● **Instructions for the task**:
Write out the data that follows exactly, keeping every picture out.
═════ Data block ═════
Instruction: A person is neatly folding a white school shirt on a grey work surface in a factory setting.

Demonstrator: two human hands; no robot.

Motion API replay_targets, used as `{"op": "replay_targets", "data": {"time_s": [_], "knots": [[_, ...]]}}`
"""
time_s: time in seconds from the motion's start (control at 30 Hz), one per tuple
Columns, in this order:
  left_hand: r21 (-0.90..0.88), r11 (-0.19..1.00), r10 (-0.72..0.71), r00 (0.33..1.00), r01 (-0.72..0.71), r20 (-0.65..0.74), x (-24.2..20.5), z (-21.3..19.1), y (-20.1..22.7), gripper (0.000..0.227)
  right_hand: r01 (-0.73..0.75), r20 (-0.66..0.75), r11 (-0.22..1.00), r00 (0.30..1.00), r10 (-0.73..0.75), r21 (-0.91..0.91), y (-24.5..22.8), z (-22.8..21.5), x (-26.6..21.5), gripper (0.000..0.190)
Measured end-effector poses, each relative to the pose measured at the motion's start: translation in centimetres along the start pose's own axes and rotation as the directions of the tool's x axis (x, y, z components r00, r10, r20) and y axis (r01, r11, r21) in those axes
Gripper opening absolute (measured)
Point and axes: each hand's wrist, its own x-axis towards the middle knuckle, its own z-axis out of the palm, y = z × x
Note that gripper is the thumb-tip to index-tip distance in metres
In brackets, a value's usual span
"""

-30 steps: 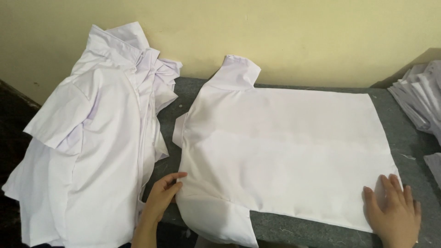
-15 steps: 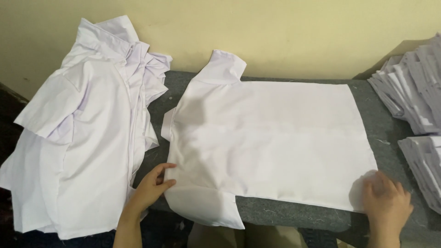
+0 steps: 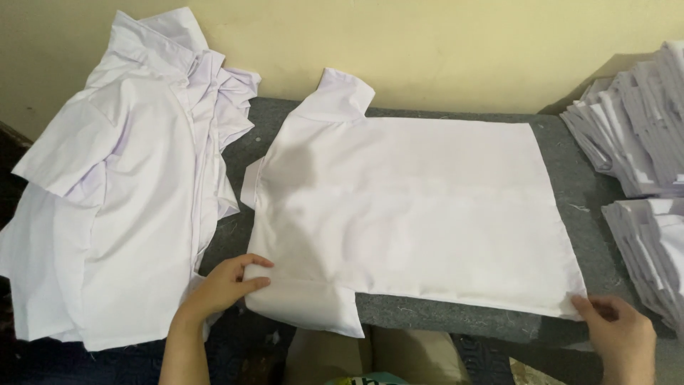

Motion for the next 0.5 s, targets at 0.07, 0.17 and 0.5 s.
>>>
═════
● **Answer for this exercise**:
Instruction: A person is neatly folding a white school shirt on a grey work surface in a factory setting.

Demonstrator: two human hands; no robot.

Motion API replay_targets, used as `{"op": "replay_targets", "data": {"time_s": [_], "knots": [[_, ...]]}}`
"""
time_s: time in seconds from the motion's start (control at 30 Hz), one per tuple
Columns, in this order:
  left_hand: r21 (-0.90..0.88), r11 (-0.19..1.00), r10 (-0.72..0.71), r00 (0.33..1.00), r01 (-0.72..0.71), r20 (-0.65..0.74), x (-24.2..20.5), z (-21.3..19.1), y (-20.1..22.7), gripper (0.000..0.227)
  right_hand: r01 (-0.73..0.75), r20 (-0.66..0.75), r11 (-0.22..1.00), r00 (0.30..1.00), r10 (-0.73..0.75), r21 (-0.91..0.91), y (-24.5..22.8), z (-22.8..21.5), x (-26.6..21.5), gripper (0.000..0.190)
Measured end-effector poses, each relative to the pose measured at the motion's start: translation in centimetres along the start pose's own axes and rotation as the directions of the tool's x axis (x, y, z components r00, r10, r20) and y axis (r01, r11, r21) in those axes
Gripper opening absolute (measured)
Point and axes: each hand's wrist, its own x-axis towards the middle knuckle, its own z-axis out of the palm, y = z × x
Note that gripper is the thumb-tip to index-tip distance in metres
In brackets, a value's usual span
"""

-30 steps: 
-15 steps: 
+0 steps: 

Motion for the next 0.5 s, targets at 0.07, 0.17 and 0.5 s.
>>>

That is the complete output for this exercise.